*Data excerpts*.
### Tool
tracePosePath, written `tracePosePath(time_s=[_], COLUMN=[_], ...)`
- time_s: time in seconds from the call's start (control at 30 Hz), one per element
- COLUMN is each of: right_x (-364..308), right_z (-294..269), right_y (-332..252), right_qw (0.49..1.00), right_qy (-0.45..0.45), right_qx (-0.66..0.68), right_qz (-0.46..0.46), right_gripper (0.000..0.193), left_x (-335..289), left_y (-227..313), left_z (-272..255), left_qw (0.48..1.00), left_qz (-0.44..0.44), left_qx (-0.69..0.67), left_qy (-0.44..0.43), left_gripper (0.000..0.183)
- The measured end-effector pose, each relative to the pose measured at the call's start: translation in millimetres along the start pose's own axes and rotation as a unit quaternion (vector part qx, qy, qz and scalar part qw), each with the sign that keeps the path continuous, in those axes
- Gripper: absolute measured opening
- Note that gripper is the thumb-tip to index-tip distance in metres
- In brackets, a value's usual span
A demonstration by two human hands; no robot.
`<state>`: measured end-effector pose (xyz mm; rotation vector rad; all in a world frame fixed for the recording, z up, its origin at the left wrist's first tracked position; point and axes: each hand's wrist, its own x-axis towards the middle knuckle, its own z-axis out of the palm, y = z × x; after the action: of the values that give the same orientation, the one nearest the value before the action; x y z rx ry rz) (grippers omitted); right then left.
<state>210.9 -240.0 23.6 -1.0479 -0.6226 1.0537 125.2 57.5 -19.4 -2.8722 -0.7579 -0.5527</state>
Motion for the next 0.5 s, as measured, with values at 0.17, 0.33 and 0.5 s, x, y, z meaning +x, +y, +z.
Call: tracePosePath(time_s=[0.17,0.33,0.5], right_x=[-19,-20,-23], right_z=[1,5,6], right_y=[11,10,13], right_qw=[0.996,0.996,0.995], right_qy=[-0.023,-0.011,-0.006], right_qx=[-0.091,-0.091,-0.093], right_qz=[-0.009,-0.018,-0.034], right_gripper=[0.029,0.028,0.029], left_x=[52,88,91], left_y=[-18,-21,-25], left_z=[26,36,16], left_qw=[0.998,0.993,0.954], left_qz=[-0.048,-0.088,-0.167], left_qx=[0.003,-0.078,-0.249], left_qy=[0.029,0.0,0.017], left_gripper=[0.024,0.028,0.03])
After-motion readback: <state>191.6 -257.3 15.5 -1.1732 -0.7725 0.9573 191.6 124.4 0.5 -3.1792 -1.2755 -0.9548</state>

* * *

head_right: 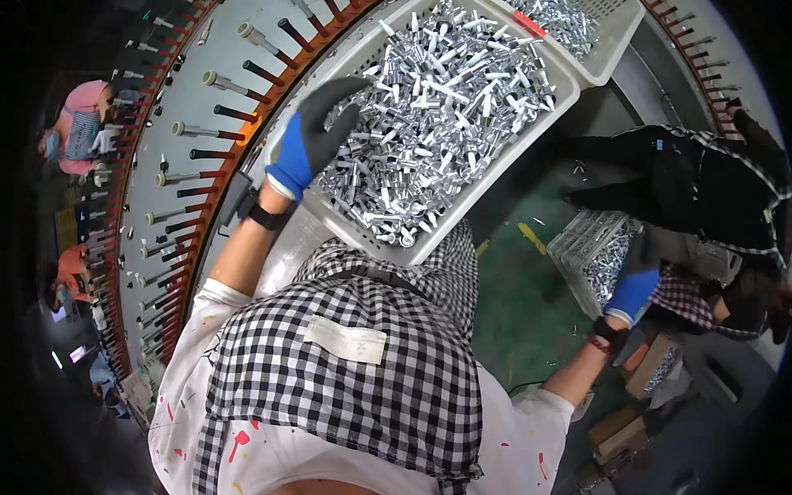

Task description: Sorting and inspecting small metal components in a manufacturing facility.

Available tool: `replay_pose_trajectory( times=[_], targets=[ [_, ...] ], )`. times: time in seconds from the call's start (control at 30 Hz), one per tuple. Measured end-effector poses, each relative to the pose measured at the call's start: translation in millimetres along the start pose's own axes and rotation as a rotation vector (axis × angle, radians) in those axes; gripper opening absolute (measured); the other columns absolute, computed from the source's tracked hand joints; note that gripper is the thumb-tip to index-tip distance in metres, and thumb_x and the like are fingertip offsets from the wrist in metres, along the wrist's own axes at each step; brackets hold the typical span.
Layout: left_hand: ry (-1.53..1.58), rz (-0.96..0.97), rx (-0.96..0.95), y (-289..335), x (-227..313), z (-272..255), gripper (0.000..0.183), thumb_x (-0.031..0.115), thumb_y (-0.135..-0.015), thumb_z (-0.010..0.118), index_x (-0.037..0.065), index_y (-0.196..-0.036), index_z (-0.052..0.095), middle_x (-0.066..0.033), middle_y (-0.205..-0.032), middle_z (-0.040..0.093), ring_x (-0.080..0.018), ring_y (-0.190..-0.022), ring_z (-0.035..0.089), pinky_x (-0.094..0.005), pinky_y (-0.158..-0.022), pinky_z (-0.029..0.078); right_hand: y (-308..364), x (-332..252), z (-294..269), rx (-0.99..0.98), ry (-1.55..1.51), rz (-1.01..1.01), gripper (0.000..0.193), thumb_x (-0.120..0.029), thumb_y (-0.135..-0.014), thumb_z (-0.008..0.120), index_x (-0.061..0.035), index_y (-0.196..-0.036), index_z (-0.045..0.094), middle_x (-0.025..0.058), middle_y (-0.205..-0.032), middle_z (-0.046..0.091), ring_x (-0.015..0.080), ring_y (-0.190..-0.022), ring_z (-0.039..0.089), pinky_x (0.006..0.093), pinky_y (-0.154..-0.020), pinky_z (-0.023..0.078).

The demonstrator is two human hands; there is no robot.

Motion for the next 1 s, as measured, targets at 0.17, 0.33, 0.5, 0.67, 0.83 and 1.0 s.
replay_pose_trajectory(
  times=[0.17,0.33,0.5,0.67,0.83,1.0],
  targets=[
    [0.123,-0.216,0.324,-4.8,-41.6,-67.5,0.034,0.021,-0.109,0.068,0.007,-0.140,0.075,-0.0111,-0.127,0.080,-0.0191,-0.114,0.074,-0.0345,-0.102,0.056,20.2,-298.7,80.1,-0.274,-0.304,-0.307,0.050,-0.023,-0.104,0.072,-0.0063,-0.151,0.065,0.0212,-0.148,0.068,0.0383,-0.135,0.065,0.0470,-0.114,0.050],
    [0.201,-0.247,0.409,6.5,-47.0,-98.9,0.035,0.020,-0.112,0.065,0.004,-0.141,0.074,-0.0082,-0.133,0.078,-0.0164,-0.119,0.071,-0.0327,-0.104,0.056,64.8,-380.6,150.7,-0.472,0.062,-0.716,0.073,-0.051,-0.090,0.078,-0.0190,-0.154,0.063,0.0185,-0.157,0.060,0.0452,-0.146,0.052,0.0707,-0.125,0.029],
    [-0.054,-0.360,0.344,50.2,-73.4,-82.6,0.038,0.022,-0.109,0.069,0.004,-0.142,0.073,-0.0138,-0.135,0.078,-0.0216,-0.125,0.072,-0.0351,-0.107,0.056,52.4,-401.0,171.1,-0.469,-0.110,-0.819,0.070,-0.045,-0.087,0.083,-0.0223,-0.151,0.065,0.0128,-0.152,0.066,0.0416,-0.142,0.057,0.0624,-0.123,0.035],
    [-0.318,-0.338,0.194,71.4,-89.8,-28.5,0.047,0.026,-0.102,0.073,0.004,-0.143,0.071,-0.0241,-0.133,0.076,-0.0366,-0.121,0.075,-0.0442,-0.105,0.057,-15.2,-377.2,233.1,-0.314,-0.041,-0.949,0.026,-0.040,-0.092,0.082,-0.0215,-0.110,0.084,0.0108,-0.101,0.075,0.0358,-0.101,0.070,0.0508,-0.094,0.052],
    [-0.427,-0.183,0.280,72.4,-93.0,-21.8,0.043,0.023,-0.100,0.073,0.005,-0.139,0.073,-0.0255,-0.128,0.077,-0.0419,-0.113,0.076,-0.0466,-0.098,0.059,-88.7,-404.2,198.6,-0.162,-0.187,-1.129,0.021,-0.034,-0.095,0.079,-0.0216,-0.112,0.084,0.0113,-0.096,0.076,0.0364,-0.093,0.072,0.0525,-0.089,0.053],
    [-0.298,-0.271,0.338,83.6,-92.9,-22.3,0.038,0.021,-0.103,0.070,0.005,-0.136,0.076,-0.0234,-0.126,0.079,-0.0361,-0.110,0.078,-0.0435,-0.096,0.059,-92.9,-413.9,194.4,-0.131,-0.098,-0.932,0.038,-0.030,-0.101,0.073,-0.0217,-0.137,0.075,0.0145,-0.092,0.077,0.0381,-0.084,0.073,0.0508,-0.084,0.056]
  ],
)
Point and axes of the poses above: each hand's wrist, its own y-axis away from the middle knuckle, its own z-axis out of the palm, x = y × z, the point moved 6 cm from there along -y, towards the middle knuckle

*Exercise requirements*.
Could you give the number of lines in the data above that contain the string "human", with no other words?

*Answer to this exercise*.
2